• _What is expected_:
From the first line to the last, give the listing again exactly.

━━━ Dataset content ━━━

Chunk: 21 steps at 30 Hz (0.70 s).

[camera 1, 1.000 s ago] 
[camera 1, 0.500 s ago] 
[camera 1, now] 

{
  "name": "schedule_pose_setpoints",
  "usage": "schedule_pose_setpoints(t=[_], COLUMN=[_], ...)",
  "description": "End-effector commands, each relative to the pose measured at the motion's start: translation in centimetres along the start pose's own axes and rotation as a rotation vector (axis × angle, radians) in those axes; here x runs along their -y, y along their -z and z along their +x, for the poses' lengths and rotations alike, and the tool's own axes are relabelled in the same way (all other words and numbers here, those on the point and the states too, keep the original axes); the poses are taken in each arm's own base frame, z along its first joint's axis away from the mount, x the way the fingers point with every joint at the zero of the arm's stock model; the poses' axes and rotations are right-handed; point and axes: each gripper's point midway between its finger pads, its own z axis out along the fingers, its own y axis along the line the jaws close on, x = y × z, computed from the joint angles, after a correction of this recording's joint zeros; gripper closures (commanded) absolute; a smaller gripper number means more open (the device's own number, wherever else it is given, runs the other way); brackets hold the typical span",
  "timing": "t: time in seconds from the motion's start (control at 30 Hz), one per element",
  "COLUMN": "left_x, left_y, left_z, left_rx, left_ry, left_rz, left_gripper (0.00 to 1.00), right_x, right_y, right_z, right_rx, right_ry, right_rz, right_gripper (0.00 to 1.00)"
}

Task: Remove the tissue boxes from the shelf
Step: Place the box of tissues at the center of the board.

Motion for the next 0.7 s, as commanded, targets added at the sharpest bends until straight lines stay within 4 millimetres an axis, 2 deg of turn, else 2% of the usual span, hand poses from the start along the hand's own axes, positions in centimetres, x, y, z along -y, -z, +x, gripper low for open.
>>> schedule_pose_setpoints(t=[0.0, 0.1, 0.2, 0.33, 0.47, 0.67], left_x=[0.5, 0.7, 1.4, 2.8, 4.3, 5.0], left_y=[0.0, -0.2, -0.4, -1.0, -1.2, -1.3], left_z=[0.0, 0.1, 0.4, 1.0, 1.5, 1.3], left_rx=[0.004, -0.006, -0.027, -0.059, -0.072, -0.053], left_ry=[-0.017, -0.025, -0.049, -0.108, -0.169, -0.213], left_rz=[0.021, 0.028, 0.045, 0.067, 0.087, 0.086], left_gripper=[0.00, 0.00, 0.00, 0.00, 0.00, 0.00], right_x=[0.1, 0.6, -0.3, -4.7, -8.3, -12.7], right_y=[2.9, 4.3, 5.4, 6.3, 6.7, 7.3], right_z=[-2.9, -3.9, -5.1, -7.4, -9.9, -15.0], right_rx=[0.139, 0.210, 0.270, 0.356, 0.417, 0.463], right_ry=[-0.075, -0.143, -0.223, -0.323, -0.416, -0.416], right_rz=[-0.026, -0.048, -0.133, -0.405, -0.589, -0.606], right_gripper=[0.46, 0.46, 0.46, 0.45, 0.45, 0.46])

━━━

• _Completed task_:
Chunk: 21 steps at 30 Hz (0.70 s).

[camera 1, 1.000 s ago] 
[camera 1, 0.500 s ago] 
[camera 1, now] 

{
  "name": "schedule_pose_setpoints",
  "usage": "schedule_pose_setpoints(t=[_], COLUMN=[_], ...)",
  "description": "End-effector commands, each relative to the pose measured at the motion's start: translation in centimetres along the start pose's own axes and rotation as a rotation vector (axis × angle, radians) in those axes; here x runs along their -y, y along their -z and z along their +x, for the poses' lengths and rotations alike, and the tool's own axes are relabelled in the same way (all other words and numbers here, those on the point and the states too, keep the original axes); the poses are taken in each arm's own base frame, z along its first joint's axis away from the mount, x the way the fingers point with every joint at the zero of the arm's stock model; the poses' axes and rotations are right-handed; point and axes: each gripper's point midway between its finger pads, its own z axis out along the fingers, its own y axis along the line the jaws close on, x = y × z, computed from the joint angles, after a correction of this recording's joint zeros; gripper closures (commanded) absolute; a smaller gripper number means more open (the device's own number, wherever else it is given, runs the other way); brackets hold the typical span",
  "timing": "t: time in seconds from the motion's start (control at 30 Hz), one per element",
  "COLUMN": "left_x, left_y, left_z, left_rx, left_ry, left_rz, left_gripper (0.00 to 1.00), right_x, right_y, right_z, right_rx, right_ry, right_rz, right_gripper (0.00 to 1.00)"
}

Task: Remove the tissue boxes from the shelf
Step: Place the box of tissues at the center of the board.

Motion for the next 0.7 s, as commanded, targets added at the sharpest bends until straight lines stay within 4 millimetres an axis, 2 deg of turn, else 2% of the usual span, hand poses from the start along the hand's own axes, positions in centimetres, x, y, z along -y, -z, +x, gripper low for open.
>>> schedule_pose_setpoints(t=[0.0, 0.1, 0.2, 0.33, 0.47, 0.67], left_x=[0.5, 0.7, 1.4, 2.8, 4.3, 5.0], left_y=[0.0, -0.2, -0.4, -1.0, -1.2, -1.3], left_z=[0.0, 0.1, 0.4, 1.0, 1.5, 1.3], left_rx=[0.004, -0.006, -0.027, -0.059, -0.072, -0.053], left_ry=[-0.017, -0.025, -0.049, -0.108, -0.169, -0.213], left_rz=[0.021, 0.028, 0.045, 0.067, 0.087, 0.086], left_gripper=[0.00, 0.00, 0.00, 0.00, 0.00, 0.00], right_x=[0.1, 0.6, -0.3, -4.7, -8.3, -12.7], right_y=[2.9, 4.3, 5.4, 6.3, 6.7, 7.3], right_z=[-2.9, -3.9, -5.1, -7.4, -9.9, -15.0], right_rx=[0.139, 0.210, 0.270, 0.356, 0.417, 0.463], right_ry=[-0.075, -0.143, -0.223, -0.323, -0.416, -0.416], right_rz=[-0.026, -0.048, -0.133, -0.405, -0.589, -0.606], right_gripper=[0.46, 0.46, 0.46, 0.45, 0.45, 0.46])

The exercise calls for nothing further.